KUTIPAN – Kalau bicara soal arsip, orang sering membayangkan tumpukan kertas kusam di ruangan yang lembap, penuh debu, dan kadang lebih mirip gudang daripada kantor. Padahal, arsip itu bukan sekadar kertas—ia adalah memori, jejak langkah, sekaligus bukti akuntabilitas sebuah pemerintahan.
Maka ketika Pemerintah Kota Tanjungpinang memutuskan untuk melakukan pemusnahan arsip, jangan buru-buru dibayangkan dramatis ala film spionase dengan mesin penghancur dokumen super canggih. Nyatanya, ini adalah bagian dari rutinitas birokrasi yang justru menyehatkan tata kelola pemerintahan.
Hari Selasa (30/9/2025), Sekretaris Daerah (Sekda) Kota Tanjungpinang, Zulhidayat, hadir langsung dalam kegiatan pemusnahan arsip di Dinas Perpustakaan dan Kearsipan. Ia menegaskan bahwa acara ini bukan sekadar “buang-buang kertas,” melainkan upaya serius menciptakan pemerintahan yang lebih tertib.
“Arsip adalah sumber informasi sekaligus bukti akuntabilitas kinerja pemerintahan. Oleh karena itu, pemusnahan arsip harus dilakukan secara terukur, transparan, dan sesuai prosedur yang berlaku. Dan tentunya proses pemusnahan arsip yang dilaksanakan hari ini telah melalui prosedur resmi berdasarkan rekomendasi Tim Penilai Arsip dengan tujuan tata kelola pemerintahan kita menjadi lebih tertib dan efisien,” kata Zulhidayat.
Kata kuncinya ada di “tertib” dan “efisien”. Pemerintah tidak sedang menghapus jejak, melainkan membersihkan ruang dari yang sudah tak relevan, agar informasi yang benar-benar penting bisa diakses tanpa harus menggali tumpukan dokumen masa lalu yang sudah basi.
Kepala Dinas Perpustakaan dan Kearsipan, Meitya Yulianti, menambahkan logika yang sama. Menurutnya, siklus pengelolaan arsip memang selalu punya fase pemusnahan.
“Pemusnahan arsip yang kita laksanakan hari ini sudah melalui prosedur yang sah sesuai rekomendasi Tim Penilai Arsip. Langkah ini penting agar hanya arsip yang masih bernilai guna yang disimpan, sehingga pengelolaan arsip lebih tertib, efisien, dan mendukung terciptanya pemerintahan yang akuntabel,” jelas Meitya.

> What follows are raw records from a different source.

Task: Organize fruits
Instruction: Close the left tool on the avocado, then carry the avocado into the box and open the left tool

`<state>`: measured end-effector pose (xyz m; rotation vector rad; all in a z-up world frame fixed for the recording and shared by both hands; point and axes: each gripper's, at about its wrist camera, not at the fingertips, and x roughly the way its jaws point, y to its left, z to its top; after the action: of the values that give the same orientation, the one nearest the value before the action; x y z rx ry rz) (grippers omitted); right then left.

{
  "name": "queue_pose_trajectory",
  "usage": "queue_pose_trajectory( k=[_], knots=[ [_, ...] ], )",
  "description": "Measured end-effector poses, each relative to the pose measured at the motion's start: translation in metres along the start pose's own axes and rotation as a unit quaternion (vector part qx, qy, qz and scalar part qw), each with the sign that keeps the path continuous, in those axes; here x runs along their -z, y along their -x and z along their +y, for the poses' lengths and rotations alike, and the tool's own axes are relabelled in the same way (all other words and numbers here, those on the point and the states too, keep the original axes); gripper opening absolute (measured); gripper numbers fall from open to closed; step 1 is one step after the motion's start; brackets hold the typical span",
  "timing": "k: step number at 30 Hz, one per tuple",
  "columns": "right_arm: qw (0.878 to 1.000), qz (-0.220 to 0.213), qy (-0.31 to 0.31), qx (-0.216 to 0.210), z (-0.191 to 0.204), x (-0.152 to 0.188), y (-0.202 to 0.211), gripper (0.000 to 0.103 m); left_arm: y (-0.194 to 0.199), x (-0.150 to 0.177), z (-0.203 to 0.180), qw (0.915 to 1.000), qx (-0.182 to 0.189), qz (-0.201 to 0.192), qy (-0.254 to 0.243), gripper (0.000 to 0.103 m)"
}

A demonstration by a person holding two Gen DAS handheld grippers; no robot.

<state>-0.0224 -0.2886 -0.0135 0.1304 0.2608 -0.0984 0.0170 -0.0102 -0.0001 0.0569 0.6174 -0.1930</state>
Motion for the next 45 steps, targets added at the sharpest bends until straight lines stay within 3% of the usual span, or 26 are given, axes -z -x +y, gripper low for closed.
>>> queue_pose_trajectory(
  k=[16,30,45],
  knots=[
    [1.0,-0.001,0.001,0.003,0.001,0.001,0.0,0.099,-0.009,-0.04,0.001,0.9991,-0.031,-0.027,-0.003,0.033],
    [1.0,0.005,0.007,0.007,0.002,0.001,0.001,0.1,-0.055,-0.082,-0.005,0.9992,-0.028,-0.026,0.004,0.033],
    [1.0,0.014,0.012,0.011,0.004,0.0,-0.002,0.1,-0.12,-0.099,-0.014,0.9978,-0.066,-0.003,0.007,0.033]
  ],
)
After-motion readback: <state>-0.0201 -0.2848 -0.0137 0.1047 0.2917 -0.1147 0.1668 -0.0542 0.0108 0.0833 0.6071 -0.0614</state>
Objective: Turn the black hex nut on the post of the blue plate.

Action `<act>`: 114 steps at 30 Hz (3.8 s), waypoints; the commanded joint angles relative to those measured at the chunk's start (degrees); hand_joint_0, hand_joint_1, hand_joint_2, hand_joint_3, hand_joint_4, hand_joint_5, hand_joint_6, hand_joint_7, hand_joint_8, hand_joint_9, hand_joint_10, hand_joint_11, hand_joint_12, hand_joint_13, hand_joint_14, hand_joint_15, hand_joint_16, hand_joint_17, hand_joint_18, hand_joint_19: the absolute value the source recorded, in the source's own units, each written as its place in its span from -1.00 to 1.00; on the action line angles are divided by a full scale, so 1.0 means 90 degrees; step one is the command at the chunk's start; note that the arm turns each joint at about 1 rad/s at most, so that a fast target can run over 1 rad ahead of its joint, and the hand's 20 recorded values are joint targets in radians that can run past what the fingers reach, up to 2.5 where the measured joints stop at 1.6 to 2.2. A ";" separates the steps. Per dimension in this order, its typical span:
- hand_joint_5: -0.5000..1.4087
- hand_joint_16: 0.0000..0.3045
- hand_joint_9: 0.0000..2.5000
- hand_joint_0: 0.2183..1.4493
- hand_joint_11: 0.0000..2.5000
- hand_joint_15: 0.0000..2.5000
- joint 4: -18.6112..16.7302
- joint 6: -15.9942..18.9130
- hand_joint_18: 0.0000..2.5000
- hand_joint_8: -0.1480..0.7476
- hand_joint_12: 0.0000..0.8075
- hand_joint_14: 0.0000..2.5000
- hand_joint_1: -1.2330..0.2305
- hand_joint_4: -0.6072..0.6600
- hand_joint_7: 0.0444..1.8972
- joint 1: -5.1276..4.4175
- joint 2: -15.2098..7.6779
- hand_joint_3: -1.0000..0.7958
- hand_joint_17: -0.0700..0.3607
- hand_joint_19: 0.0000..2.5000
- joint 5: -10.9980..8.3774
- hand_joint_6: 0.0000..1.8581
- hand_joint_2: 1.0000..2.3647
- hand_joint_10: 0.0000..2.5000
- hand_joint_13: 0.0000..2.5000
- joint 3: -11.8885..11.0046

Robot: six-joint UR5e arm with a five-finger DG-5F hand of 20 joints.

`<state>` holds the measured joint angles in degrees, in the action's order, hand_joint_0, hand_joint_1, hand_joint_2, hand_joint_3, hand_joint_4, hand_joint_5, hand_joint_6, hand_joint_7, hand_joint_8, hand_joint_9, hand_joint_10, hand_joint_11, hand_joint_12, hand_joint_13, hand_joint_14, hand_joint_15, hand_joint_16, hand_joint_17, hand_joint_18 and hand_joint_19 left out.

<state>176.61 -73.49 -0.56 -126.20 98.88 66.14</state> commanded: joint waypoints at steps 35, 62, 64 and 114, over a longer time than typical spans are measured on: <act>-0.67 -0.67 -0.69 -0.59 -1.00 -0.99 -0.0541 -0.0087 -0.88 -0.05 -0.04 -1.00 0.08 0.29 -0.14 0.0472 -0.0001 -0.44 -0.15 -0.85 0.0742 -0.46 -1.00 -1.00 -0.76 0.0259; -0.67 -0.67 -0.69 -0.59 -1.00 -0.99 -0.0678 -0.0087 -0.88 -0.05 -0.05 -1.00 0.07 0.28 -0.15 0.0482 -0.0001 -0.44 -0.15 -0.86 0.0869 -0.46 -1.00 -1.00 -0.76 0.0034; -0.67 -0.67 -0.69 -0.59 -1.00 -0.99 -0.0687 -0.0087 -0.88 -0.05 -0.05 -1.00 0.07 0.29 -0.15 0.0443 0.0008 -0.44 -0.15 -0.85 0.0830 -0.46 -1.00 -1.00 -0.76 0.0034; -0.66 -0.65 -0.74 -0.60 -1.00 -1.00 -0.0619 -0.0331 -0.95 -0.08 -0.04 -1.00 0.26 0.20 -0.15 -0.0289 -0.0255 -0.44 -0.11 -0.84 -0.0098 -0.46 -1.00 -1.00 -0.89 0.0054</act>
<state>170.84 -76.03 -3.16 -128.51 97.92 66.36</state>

Kegiatan ini dihadiri pula perwakilan perangkat daerah, Tim Penilai Arsip, serta pejabat terkait. Intinya, arsip memang tidak abadi.
Ia punya masa hidup. Yang bernilai tetap dijaga, yang tidak relevan harus rela dibakar atau dicacah. Dan dari situlah pemerintahan bisa berjalan lebih ringkas, efisien, serta tetap punya memori yang jernih untuk generasi berikutnya.